Cavitat is a modern computerized US diagnostic device. It has regulatory approval from the FDA as a safe and harmless method for the diagnosis of ostitic interference field (NICO—neuralgia-inducing cavity-forming osteolysis). Cavitat US examination of the jaw reveals chronic inflammatory pathologies in the jawbone. With Cavitat®, ischemic sites (= prestige of chronic osteitis of the jaw), osteonecrotic areas (= dead and fatty degenerated jawbone) and cavities in the jawbone (= cavitations) can be visualized by using colours.46 The color code is simply green for cavities and healthy jawbone and red for osteonecrotic areas. Orange and yellow are used for low-grade inflammation or anatomical structures such as the infra-alveolar nerve (Figure 1). The dark-red area corresponds to the characteristic bone marrow defect (BMDJ), referred to as “NICO” in these publications.

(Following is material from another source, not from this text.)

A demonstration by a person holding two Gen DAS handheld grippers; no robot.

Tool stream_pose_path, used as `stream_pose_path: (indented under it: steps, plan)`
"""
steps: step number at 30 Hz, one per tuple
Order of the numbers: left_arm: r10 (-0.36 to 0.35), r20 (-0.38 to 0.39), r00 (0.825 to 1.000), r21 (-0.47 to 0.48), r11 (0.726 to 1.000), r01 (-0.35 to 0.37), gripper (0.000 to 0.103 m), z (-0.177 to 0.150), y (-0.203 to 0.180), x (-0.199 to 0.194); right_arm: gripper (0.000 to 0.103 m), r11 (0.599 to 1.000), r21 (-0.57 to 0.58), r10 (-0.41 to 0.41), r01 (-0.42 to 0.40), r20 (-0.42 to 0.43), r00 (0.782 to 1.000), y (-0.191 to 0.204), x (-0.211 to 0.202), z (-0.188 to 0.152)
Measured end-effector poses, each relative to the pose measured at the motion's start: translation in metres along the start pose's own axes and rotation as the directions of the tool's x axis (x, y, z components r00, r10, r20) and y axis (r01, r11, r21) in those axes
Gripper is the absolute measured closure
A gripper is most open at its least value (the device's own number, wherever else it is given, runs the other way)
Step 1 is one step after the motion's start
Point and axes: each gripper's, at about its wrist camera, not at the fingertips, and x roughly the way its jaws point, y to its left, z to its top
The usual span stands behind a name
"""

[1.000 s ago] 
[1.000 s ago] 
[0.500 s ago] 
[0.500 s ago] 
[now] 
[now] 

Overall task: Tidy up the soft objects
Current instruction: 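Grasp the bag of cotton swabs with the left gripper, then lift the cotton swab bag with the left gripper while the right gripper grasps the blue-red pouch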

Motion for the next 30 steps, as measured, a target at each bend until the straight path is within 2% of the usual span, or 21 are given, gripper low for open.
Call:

Further research revealed that 476 of the 500 medullary lesions (95.2%) were directly attributed to impaired blood flow in the jawbone, tooth or both, according to histopathological analysis and confirmatory Cavitat bone scans.47 In another study, 100 biopsies were histologically examined and diagnosed as fatty osteonecrotic medullary degeneration based on consistent histological features. Until the introduction of TTAU by QUS, the only diagnostic criteria were radiographic evaluation and biopsy.44 Due to various ambiguities in daily use and disputes with large insurance companies in the USA, the production and distribution of Cavitat was discontinued in 2010. A practical successor was neither planned nor in sight. Thus, for the time being, the use of TTAU-oral US is discontinued in dentistry.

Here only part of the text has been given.